Sunday, April 28, 2024
Case Studies

Changing a Lackluster NIMCRUT into a Shiny New Gift Annuity

Case:

Megan Moss created a net income plus makeup charitable remainder unitrust (NIMCRUT) about 16 years ago with $1 million of appreciated stocks. Because interest rates were substantially higher at that time, Megan's NIMCRUT was drafted with a 7% payout. Unfortunately for Megan, interest rates have now plummeted to 3%. As a result, her trust distributes about $30,000 a year, which is all taxed as ordinary income. In addition, because her trust is invested almost solely in bonds, Megan's trust is still valued at about $1 million. While Megan would like realized capital gain to be paid out of her trust, the trust provision and strategy were not contemplated at the time of trust formation. Knowing of Megan's disappointment and needing to fund a building project now, the charitable remainder beneficiary of the NIMCRUT has approached Megan about a possible improvement to her plan.

Question:

How can Megan attain a fixed 7% payout for the rest of her life, given her current situation? Can she improve her after-tax income as well? Finally, can charity benefit from such a solution?

Solution:

The charitable remainder beneficiary suggested that Megan transfer her income interest to the charity in exchange for a charitable gift annuity. It is important to note that Megan may transfer only her income interest and not the entire value of the trust for a gift annuity, since the remainder already belongs to the charity.
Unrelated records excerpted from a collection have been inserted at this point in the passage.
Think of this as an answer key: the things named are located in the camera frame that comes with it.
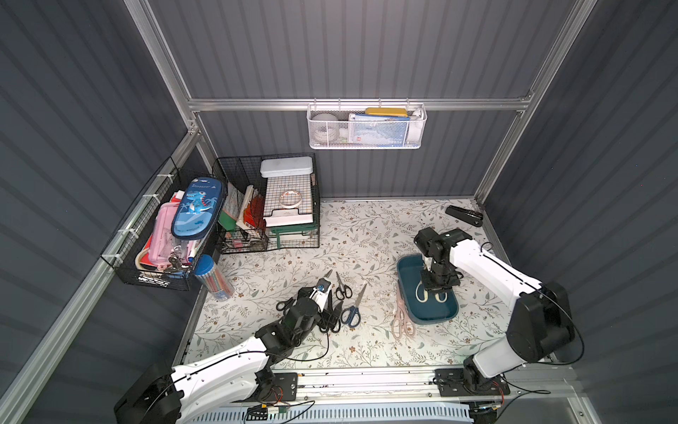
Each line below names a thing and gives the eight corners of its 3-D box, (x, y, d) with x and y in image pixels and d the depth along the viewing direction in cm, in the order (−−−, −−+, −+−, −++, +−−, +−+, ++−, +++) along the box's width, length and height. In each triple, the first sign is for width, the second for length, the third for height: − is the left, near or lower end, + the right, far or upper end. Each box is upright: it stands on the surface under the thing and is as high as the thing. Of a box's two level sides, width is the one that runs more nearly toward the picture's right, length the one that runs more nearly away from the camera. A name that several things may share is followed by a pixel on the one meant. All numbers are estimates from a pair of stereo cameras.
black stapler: (443, 213, 118) (445, 210, 116) (447, 205, 121) (449, 201, 119) (479, 227, 113) (482, 224, 111) (483, 218, 116) (485, 215, 114)
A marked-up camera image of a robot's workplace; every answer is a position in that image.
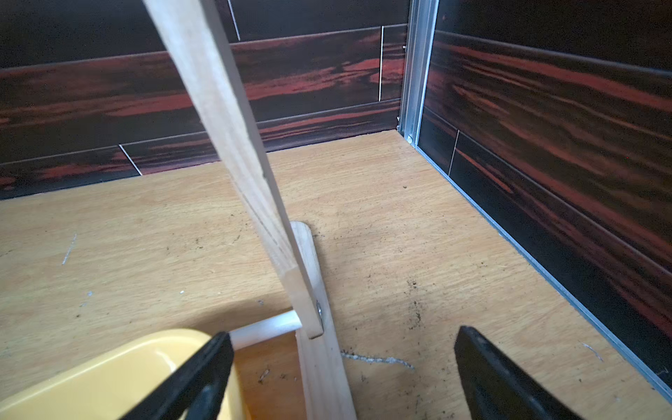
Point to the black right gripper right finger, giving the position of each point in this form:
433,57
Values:
497,388

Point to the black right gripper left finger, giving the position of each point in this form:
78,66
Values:
194,391

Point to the yellow plastic tray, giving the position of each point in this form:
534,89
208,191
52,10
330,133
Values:
111,385

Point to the aluminium corner profile right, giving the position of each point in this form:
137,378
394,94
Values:
420,35

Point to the wooden string rack frame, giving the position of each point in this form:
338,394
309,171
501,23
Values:
194,37

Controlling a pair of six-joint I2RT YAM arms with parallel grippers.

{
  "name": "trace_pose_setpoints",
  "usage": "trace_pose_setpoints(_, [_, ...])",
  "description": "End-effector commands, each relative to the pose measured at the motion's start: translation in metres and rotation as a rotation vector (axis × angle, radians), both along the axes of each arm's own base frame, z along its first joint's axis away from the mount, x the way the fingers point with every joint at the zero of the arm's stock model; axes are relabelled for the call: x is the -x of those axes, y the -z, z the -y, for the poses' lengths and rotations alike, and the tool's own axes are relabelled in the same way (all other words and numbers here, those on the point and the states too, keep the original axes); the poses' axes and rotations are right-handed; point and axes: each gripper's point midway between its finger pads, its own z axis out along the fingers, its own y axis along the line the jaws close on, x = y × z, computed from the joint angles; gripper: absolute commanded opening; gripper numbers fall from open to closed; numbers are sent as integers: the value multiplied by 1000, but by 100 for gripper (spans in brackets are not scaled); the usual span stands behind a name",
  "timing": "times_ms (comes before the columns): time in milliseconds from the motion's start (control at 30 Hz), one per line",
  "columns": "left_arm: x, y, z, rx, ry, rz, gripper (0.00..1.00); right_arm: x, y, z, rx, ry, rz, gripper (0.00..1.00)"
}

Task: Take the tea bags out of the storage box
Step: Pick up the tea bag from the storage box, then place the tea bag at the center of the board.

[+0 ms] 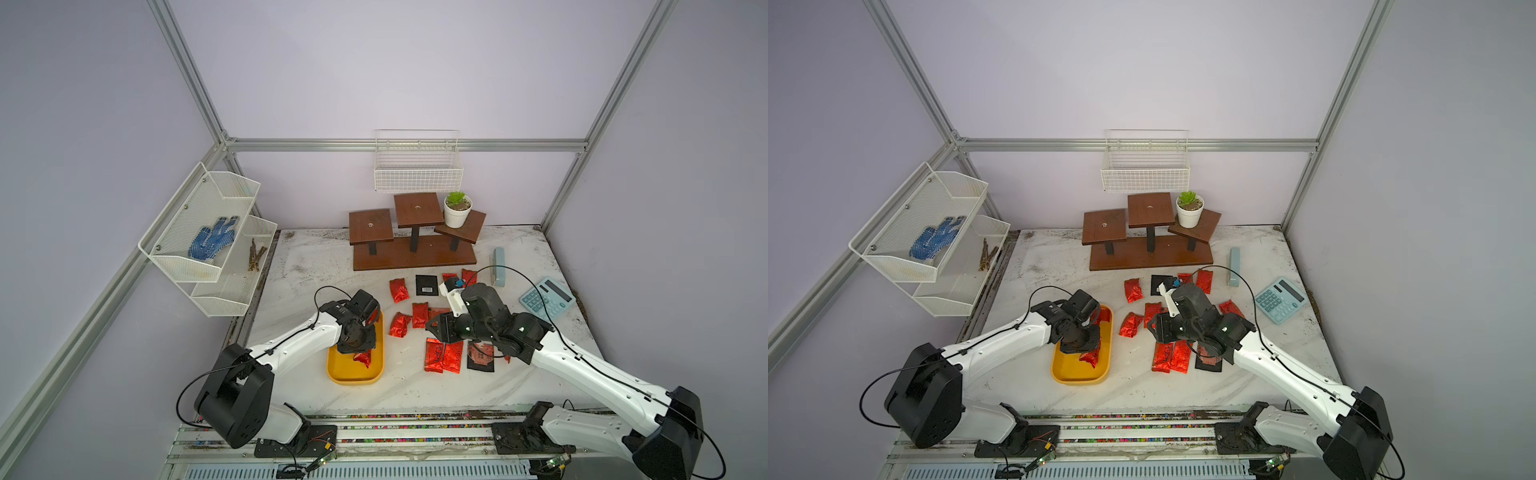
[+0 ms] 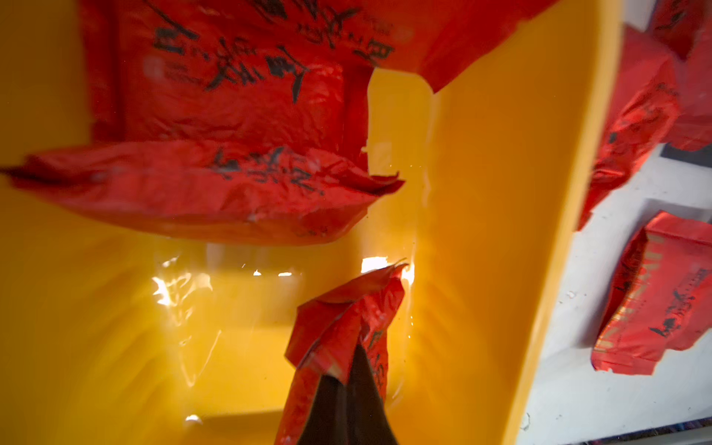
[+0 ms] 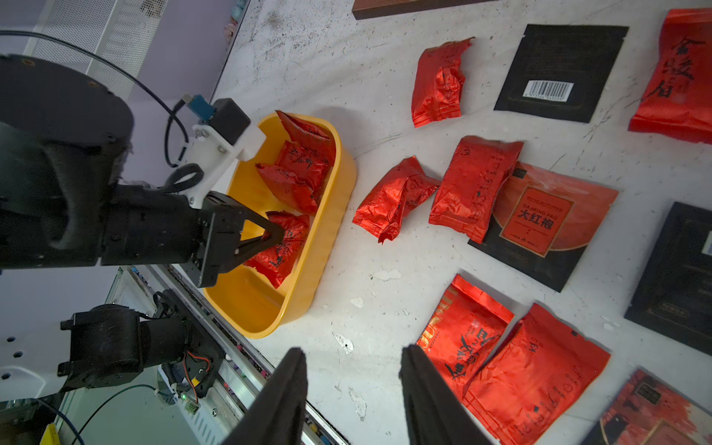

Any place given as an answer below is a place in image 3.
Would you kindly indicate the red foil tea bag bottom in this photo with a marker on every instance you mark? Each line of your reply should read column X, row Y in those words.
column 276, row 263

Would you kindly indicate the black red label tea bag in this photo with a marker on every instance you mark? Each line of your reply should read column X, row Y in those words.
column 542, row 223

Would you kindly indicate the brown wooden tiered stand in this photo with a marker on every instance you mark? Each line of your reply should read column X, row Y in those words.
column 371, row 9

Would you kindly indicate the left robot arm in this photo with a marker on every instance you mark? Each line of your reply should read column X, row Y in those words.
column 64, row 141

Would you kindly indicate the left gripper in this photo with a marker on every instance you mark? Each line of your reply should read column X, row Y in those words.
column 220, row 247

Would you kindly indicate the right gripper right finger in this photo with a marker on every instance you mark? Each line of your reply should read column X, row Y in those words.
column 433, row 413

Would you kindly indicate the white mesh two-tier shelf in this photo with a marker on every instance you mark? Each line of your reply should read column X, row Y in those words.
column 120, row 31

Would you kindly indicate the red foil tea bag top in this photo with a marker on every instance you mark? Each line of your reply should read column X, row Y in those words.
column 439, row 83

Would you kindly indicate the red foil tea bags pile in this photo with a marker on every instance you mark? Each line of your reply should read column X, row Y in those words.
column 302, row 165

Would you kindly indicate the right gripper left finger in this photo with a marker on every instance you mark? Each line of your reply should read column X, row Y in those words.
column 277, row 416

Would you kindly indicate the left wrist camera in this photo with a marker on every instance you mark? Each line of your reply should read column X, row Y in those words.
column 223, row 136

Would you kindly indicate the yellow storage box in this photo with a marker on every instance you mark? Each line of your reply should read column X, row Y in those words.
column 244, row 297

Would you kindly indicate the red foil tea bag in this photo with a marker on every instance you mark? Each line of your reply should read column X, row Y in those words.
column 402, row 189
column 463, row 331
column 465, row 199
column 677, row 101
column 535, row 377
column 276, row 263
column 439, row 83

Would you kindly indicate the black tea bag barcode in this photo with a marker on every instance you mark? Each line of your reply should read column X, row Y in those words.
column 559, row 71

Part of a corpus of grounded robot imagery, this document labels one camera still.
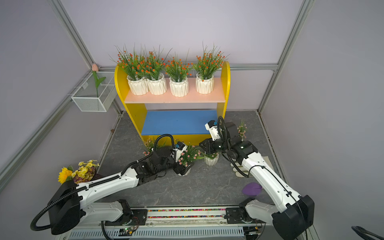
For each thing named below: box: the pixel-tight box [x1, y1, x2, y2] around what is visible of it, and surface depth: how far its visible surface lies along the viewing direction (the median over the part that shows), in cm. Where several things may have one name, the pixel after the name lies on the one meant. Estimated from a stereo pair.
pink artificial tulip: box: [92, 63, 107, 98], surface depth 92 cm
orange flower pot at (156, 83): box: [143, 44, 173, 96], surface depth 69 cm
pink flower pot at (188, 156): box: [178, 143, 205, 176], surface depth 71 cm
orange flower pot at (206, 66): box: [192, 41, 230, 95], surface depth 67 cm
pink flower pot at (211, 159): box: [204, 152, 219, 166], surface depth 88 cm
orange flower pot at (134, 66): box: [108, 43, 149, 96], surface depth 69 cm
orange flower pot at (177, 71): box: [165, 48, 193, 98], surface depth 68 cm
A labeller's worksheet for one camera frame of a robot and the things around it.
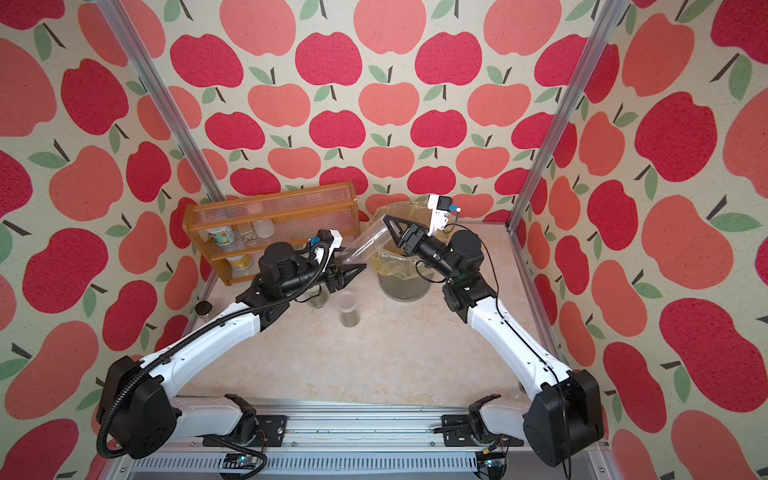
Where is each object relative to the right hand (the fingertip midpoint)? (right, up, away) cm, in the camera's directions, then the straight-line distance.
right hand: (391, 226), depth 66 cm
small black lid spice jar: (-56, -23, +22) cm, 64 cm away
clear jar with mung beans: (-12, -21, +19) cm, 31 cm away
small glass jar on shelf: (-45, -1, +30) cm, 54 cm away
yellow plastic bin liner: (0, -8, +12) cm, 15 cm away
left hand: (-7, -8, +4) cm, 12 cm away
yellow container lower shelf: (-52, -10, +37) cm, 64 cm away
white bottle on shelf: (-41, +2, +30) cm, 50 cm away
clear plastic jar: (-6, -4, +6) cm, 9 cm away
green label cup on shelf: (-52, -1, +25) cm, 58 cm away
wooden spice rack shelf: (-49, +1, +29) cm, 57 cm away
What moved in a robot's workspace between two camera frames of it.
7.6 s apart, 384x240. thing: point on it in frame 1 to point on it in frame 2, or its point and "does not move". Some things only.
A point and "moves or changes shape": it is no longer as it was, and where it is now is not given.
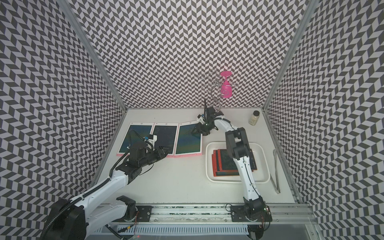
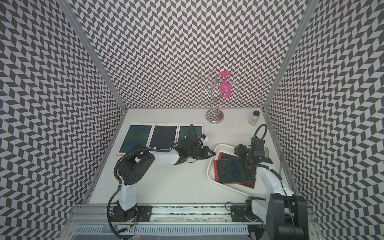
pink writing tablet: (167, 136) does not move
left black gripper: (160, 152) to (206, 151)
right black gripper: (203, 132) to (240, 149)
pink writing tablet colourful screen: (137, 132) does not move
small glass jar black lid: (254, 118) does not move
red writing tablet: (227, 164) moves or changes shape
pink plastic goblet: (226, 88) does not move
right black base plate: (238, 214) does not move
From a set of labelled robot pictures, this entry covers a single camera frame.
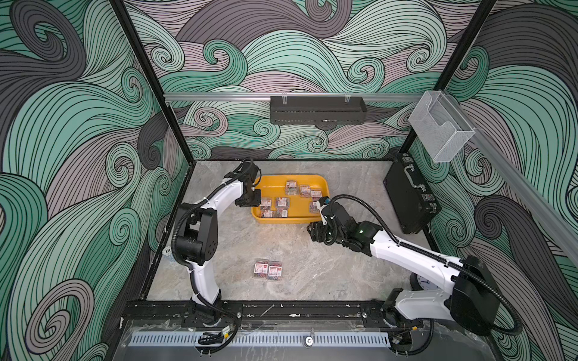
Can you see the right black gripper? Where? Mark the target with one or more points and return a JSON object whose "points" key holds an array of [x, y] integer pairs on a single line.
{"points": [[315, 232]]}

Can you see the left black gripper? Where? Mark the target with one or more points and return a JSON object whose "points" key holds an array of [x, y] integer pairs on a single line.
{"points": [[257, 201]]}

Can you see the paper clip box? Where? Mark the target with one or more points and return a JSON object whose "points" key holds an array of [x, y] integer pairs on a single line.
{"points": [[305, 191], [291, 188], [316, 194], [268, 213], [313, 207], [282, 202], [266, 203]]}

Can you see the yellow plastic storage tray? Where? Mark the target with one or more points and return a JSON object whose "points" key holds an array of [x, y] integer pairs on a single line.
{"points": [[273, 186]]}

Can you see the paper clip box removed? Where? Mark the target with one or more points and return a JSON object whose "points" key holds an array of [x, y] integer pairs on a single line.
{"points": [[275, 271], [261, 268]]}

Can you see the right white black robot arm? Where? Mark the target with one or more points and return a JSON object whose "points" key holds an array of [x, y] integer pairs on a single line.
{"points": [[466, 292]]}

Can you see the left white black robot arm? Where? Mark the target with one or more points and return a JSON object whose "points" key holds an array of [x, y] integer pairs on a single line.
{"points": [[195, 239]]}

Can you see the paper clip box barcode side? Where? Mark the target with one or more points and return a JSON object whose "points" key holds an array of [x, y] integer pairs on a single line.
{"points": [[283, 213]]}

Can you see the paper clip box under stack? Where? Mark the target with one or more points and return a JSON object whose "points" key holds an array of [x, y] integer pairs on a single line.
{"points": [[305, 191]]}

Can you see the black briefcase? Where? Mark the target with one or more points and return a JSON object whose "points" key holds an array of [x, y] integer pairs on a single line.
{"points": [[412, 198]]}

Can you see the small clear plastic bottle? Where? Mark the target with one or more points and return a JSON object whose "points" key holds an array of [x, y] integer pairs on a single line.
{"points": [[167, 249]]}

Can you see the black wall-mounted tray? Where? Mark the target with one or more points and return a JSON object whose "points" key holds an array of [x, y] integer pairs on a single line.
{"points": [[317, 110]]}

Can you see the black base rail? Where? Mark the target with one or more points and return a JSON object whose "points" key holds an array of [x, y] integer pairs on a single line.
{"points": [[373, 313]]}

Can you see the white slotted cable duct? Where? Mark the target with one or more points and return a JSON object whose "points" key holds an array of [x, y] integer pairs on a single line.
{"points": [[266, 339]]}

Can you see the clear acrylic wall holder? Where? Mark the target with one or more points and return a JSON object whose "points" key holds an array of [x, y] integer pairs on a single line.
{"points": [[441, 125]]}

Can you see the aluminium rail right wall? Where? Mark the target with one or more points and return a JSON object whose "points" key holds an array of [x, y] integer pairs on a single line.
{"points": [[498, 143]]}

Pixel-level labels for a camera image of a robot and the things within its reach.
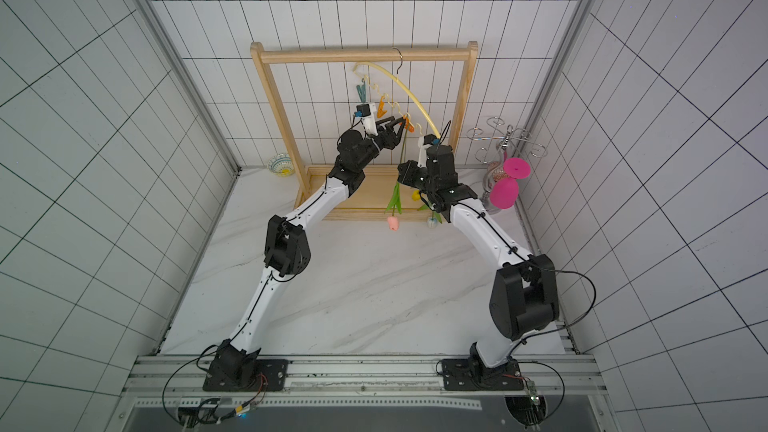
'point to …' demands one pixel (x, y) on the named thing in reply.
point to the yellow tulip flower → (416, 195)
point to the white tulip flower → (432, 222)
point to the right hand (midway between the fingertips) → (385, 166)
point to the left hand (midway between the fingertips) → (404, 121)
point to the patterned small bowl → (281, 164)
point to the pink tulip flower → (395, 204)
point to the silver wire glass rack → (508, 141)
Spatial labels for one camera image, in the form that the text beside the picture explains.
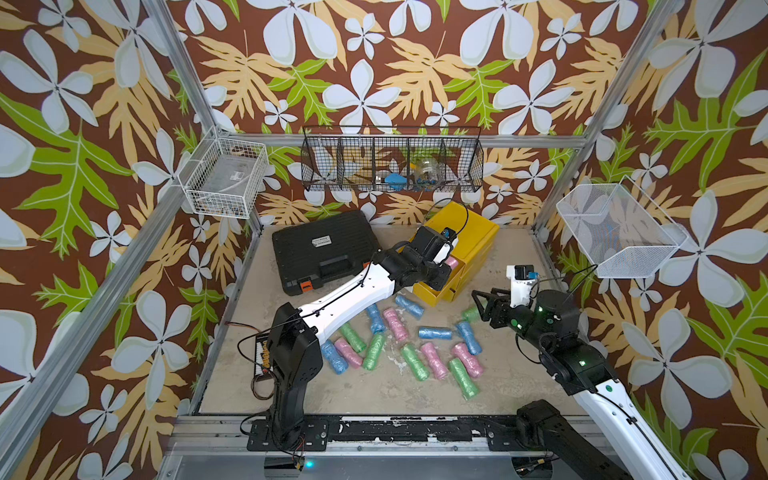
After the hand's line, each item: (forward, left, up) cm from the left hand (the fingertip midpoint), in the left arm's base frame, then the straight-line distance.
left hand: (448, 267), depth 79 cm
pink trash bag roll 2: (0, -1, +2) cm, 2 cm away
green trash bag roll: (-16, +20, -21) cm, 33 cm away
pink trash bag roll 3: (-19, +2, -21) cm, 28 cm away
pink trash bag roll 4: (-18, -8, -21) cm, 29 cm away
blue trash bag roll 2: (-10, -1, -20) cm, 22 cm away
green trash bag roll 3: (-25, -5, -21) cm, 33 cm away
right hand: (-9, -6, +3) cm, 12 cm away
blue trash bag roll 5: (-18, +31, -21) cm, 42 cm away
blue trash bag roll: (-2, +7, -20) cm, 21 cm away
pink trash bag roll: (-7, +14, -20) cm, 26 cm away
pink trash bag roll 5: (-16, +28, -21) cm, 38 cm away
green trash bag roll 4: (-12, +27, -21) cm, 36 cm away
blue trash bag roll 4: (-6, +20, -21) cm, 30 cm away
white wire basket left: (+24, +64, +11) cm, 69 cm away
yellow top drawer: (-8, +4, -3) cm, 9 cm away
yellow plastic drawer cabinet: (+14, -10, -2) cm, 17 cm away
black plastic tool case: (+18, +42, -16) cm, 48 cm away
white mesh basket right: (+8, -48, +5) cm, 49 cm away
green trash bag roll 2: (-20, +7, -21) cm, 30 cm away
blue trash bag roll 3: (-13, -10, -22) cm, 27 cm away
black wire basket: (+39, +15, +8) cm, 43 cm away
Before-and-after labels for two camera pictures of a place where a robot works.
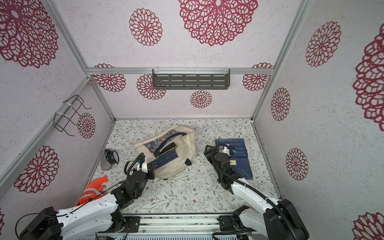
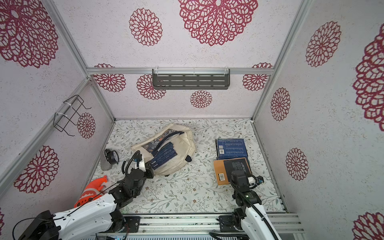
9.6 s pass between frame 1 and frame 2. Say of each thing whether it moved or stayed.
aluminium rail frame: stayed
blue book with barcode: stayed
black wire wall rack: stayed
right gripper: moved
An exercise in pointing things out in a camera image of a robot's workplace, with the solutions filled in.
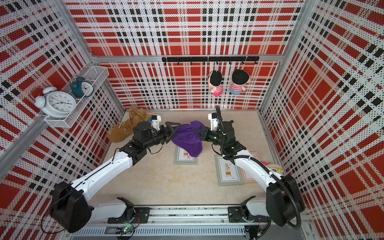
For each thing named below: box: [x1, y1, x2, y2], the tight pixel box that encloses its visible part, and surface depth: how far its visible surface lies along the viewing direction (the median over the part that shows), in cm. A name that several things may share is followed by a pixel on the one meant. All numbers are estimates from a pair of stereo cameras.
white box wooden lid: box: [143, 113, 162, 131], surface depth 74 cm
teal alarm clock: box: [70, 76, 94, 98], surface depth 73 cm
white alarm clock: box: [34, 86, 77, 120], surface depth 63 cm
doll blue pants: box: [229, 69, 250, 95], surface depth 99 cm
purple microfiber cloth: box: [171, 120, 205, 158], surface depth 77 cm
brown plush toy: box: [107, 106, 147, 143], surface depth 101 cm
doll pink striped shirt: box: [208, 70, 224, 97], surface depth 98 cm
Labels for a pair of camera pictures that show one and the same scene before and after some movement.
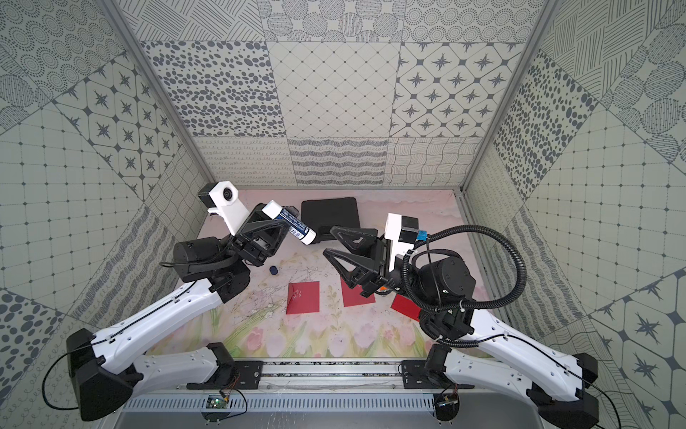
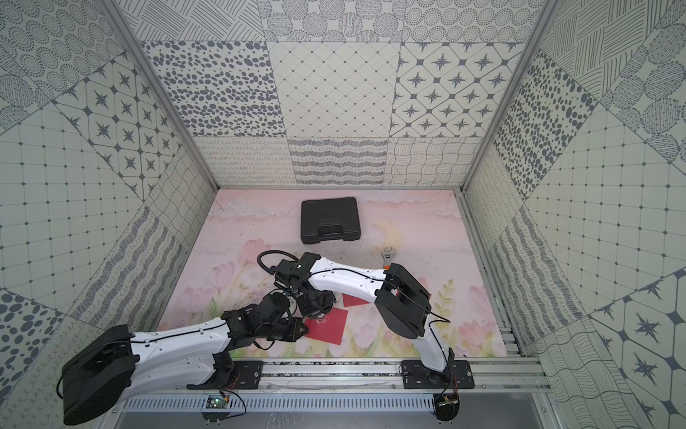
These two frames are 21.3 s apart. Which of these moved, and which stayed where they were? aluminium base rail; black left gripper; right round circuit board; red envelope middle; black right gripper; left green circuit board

The value of Megan's income interest is determined by doing a present value calculation (in accordance with Sec. 7520). Because this is a NIMCRUT, the applicable federal rate of 3% for the month of the conversion is used and not higher 7% listed in the unitrust document. Let's assume that Megan's income interest is now valued at $212,200. Based on her age, the American Council on Gift Annuities rate is 6.8%. Therefore, Megan will receive an annuity of $14,429.60 every year with no further fluctuations.

Megan will also receive a charitable income tax deduction for the transfer of her income interest for a gift annuity. The deduction will equal the excess of the value of her unitrust income interest over the value of her gift annuity contract. This deduction is a capital gain-type gift, so it will be limited to 30% of AGI. In addition, Megan's after-tax income will be greater with a gift annuity. With the NIMCRUT, all the income was taxed as ordinary income. However, with a gift annuity, about half of the income will be taxed at much lower capital gain rates.

Finally, the charity will benefit greatly from this solution. After Megan transfers her income interest, the charity will own both the income and remainder interest. Therefore, the trust will merge and the trustee may distribute all the trust assets to the charity. Although the trust's growth was virtually non-existent for the past 16 years, the charity can now reinvest all the assets in a more balanced and diversified portfolio.

Megan is very pleased with this "conversion" solution, which will increase her income and keep it constant for the rest of her lifetime. In addition, an unexpected benefit to Megan was the joy of helping charity fund a current financial need that would not have been possible without her "conversion."

Editor's Note: The Service in PLR 200152018 approved this conversion strategy. While not precedent, a private letter ruling is a potential indicator of the Service's position in a certain area of tax law.